--- Aim of the exercise ---
In the entries below, find the line with "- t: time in" and the line with "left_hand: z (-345". Return those two lines and all lines between them, exactly.

===============

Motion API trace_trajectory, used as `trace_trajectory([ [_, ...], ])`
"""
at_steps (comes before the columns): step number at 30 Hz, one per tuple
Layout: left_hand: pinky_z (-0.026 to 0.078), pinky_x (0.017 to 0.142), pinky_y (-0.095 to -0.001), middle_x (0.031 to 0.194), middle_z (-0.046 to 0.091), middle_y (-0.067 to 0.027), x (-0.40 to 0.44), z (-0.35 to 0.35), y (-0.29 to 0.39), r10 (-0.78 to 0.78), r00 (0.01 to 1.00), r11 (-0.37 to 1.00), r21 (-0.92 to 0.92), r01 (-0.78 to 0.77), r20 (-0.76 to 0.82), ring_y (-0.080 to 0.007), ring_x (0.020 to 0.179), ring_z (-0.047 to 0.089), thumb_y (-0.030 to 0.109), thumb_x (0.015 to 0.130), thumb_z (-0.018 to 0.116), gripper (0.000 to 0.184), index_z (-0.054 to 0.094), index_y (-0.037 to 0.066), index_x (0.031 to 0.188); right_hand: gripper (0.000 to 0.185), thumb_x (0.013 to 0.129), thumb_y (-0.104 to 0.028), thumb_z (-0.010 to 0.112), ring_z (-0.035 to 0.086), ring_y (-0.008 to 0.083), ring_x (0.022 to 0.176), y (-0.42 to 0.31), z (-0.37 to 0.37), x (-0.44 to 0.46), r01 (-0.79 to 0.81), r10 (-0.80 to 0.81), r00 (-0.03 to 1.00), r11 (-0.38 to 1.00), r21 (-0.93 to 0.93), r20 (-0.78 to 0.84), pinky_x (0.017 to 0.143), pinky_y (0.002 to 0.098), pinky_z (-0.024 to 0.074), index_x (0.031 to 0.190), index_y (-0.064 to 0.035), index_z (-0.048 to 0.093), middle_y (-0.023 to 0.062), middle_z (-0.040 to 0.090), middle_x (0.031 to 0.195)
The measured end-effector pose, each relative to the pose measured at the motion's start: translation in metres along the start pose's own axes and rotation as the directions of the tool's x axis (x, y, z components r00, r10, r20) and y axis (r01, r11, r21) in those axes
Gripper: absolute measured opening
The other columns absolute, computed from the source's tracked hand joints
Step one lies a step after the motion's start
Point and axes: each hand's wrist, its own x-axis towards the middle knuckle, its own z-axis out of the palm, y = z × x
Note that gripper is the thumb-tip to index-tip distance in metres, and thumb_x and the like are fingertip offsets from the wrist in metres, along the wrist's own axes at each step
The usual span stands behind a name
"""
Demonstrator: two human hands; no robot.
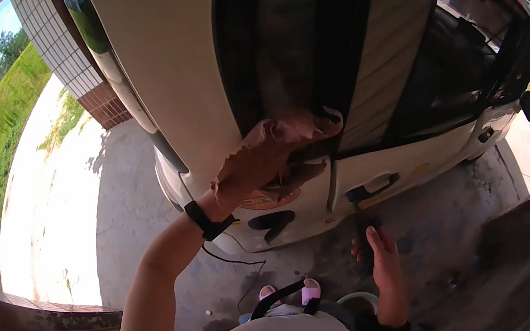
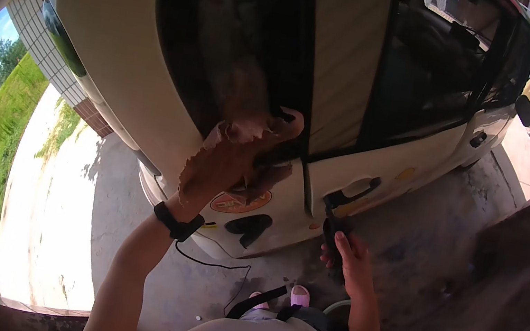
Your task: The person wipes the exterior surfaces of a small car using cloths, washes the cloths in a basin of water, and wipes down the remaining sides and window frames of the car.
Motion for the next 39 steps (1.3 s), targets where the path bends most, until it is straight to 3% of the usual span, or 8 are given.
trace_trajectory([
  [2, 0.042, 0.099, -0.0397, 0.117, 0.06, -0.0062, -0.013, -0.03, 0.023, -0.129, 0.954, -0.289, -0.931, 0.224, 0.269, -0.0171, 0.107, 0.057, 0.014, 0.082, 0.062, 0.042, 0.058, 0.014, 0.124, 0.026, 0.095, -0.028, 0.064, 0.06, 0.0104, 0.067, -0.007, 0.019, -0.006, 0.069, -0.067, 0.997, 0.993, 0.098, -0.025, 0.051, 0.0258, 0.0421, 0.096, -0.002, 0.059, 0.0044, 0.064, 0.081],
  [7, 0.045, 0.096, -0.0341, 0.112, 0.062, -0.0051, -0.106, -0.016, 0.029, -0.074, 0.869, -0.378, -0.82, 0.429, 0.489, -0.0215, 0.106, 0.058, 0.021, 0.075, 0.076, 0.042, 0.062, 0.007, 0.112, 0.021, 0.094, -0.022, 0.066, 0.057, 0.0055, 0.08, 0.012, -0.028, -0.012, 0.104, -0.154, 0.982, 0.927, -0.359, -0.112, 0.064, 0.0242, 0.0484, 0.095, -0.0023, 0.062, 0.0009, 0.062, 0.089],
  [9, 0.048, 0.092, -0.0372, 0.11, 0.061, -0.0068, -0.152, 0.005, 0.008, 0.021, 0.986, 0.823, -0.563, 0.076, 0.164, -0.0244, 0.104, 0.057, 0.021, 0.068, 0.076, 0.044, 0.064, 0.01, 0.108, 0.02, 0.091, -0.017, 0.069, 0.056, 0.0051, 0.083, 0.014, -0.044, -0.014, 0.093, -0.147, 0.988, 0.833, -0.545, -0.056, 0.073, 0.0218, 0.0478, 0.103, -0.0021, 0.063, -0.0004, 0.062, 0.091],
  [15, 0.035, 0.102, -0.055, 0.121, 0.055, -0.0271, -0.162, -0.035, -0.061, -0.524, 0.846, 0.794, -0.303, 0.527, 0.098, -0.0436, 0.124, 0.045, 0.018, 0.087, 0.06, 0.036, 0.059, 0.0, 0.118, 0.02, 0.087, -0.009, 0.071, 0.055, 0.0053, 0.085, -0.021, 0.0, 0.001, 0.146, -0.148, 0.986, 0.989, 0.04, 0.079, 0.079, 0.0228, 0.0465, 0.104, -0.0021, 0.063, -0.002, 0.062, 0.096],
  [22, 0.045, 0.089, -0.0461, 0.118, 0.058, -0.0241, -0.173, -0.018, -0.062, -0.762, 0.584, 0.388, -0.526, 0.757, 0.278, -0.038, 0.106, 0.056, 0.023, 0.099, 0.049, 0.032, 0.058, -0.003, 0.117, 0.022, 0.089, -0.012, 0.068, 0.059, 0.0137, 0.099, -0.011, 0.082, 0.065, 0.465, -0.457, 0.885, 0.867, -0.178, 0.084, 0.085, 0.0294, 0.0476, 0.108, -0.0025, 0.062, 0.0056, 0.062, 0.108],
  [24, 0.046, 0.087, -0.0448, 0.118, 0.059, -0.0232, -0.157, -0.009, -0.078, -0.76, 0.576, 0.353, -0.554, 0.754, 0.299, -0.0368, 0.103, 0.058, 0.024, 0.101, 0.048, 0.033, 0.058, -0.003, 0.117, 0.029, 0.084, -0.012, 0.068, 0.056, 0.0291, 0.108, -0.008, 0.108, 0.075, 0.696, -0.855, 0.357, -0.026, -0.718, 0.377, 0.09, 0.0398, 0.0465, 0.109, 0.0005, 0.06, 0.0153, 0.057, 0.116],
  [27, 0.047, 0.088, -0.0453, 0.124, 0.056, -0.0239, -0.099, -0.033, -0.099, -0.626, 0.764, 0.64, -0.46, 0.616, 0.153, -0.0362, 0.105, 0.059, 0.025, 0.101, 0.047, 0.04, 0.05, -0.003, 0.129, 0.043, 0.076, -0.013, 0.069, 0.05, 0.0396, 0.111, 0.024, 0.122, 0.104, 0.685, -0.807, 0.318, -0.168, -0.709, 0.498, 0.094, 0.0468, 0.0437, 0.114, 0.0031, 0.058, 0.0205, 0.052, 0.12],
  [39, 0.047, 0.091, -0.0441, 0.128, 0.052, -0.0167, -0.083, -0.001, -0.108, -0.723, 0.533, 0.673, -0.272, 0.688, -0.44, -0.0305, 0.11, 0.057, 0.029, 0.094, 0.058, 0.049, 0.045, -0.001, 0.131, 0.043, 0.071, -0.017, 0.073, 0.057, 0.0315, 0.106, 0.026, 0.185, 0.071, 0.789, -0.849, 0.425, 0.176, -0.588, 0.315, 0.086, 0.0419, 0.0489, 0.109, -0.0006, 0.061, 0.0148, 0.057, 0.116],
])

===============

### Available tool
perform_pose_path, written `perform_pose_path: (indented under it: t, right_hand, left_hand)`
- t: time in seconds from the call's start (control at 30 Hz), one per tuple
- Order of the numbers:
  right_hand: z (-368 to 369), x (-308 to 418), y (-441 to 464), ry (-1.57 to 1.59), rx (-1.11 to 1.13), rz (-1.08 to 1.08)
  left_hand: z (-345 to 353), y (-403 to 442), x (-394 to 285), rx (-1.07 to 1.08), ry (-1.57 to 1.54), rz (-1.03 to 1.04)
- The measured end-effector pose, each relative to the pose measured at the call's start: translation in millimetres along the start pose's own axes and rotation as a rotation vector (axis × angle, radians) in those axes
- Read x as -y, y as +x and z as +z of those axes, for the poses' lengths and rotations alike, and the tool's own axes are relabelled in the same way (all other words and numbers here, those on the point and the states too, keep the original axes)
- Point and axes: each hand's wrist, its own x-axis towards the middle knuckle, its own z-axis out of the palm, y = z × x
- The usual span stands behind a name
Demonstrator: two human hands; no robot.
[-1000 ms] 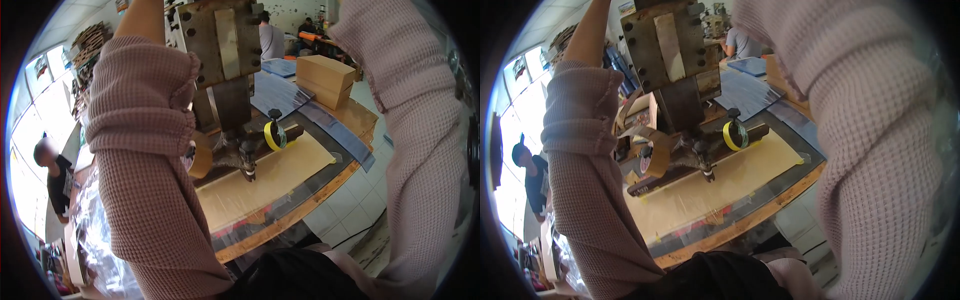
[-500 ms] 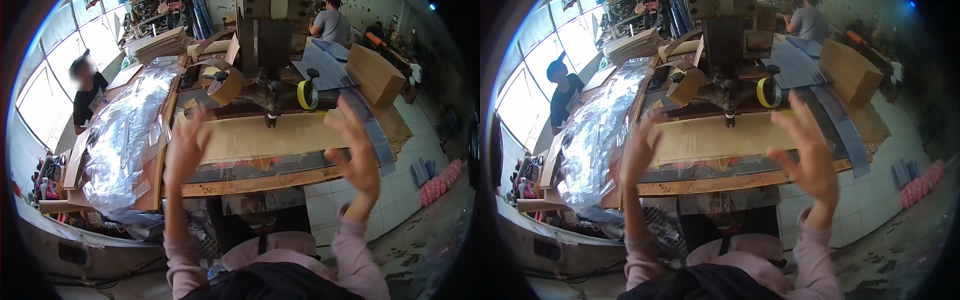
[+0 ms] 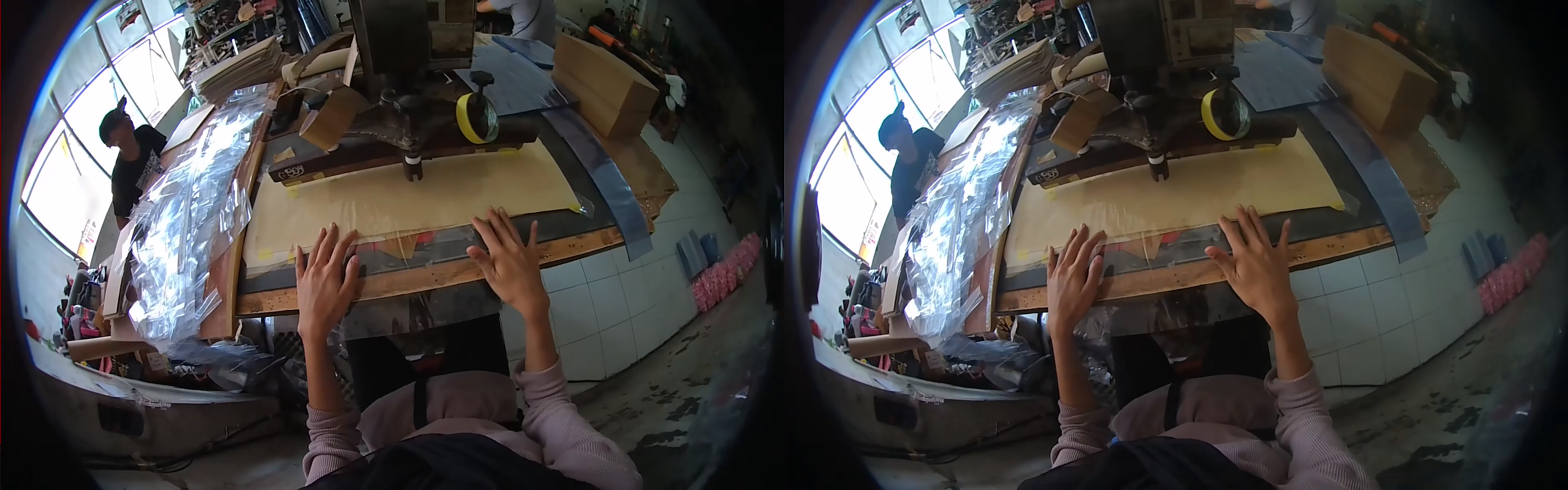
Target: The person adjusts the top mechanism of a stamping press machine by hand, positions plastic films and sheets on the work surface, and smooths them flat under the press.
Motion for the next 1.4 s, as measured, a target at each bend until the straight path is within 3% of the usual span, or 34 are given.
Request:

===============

--- Task solution ---
- t: time in seconds from the call's start (control at 30 Hz), one per tuple
- Order of the numbers:
  right_hand: z (-368 to 369), x (-308 to 418), y (-441 to 464), ry (-1.57 to 1.59), rx (-1.11 to 1.13), rz (-1.08 to 1.08)
  left_hand: z (-345 to 353), y (-403 to 442), x (-394 to 285), rx (-1.07 to 1.08), ry (-1.57 to 1.54), rz (-1.03 to 1.04)

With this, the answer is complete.